The Dutch information watchdog—the Autoriteit Persoonsgegevens (AP)—has fined the city of Enschede for € 600,000 for tracking its citizens’ movements without permission. It is the first time that a Dutch government body has been fined by the AP. The investigation was set in motion after it received a complaint about tracking.
The Autoriteit Peroonsgegevens is the Dutch supervisor that has been commissioned to keep an eye on how companies and governments process Personally Identifiable Information (PII) in the Netherlands. In other words, it guards privacy-sensitive information, and how it is handled.
What did Enschede do wrong?
The city of Enschede hired a company to keep track of how crowded its city center was. The company they hired used Wi-Fi-tracking to measure how many people were present at one time. The Wi-Fi-tracking system assigned a unique ID to each passing phone that had Wi-Fi enabled (based on each phone’s unique MAC-address), so it could count the number of these phones. Which gave them a pretty accurate idea of the number of people.
However, because this method of measurement was used over a period of years (2017-2020) which overlapped with the period that the EU’s General Data Protection Regulation (GDPR) came into effect, the AP ruled that the method that was intended for counting, had turned into something that could be used for tracking.
The AP mentioned in its ruling that since a MAC-address is a unique identifier for a device, and since mobile devices like phones and tablets are mostly personal items, they can be used to identify a person. The system in Enschede used pseudonymization for the MAC addresses, but the AP ruled that was not enough to make the data truly anonymous, as they could still be combined with other data.
The AP ruled that the privacy of regular visitors and inhabitants of the city was compromised because they could be tracked without a real necessity. This was never the intention, but the fact that Wi-Fi-tracking over a prolonged period made this possible was reason enough for the steep fine.
In its ruling, the AP was adamant about the distinction between counting and tracking and emphasized how important it is that citizens should not be followed around, intentionally or not.
Tracking data can be turned into PII
If you find the same phone often enough, data intended for counting can be turned into data suitable for tracking. And if you put in enough effort and have enough data points you can establish patterns that can be used to identify a person (when this approach is used deliberately and legitimately, it’s called “Big Data”, for good reason). For example, if the same phone checks in at a certain point at 9 AM in the morning and leaves around 5 PM in the afternoon, you can make the assumption that the owner of that phone probably works in or near that location.

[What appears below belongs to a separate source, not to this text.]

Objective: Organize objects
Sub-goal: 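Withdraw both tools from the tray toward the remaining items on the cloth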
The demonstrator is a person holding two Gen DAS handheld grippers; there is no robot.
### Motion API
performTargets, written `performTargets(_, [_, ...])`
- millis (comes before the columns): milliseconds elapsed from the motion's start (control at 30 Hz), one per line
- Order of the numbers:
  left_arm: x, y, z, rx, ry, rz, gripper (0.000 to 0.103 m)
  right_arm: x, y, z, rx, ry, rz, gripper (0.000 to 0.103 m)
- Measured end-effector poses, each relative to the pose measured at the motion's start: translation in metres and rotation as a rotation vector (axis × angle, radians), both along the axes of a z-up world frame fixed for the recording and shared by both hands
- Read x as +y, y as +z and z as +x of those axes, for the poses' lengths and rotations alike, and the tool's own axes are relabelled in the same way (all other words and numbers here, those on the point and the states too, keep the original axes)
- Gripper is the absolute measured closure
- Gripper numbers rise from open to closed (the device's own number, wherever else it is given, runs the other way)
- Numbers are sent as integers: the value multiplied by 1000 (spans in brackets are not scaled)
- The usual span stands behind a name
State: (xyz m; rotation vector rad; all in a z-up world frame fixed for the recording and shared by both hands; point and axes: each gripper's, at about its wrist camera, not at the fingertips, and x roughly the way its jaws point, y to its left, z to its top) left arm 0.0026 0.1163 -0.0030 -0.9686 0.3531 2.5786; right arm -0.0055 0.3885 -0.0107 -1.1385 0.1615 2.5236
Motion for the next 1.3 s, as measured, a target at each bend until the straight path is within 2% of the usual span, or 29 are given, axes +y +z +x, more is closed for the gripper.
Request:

And even if none of the companies collecting or accessing that data intend to use it for that purpose, they or anyone buying or stealing the data, could.
The AP has strict rules about using Wi-Fi and Bluetooth-tracking and makes it clear that it is forbidden in most cases. It describes the large numbers of data points that can be collected by such tracking as “indirectly identifiable data” because while it is pseudonymous, it can be used to track people, and can be combined with other data to unmask individuals and render PII. For example, combining Wi-Fi-tracking with CCTV footage or payment data.
Who had access to the data?
The city and two companies that were involved in the measurements had access to the raw data. One of the companies carried out the order from the city and the other maintained the hardware and processed the data. The AP held the city responsible since it was the commissioning party. The city has filed an appeal against the ruling because they do not consider the data to be PII and their sole objective was counting, not tracking.
100 other cities
The company that operated the sensors in Enschede has 100 other cities and townships among its customers. But, when asked, it stated that the data gathered with Wi-Fi-tracking was no longer saved for more than 24 hours. Which, given the original goal for gathering the data makes perfect sense.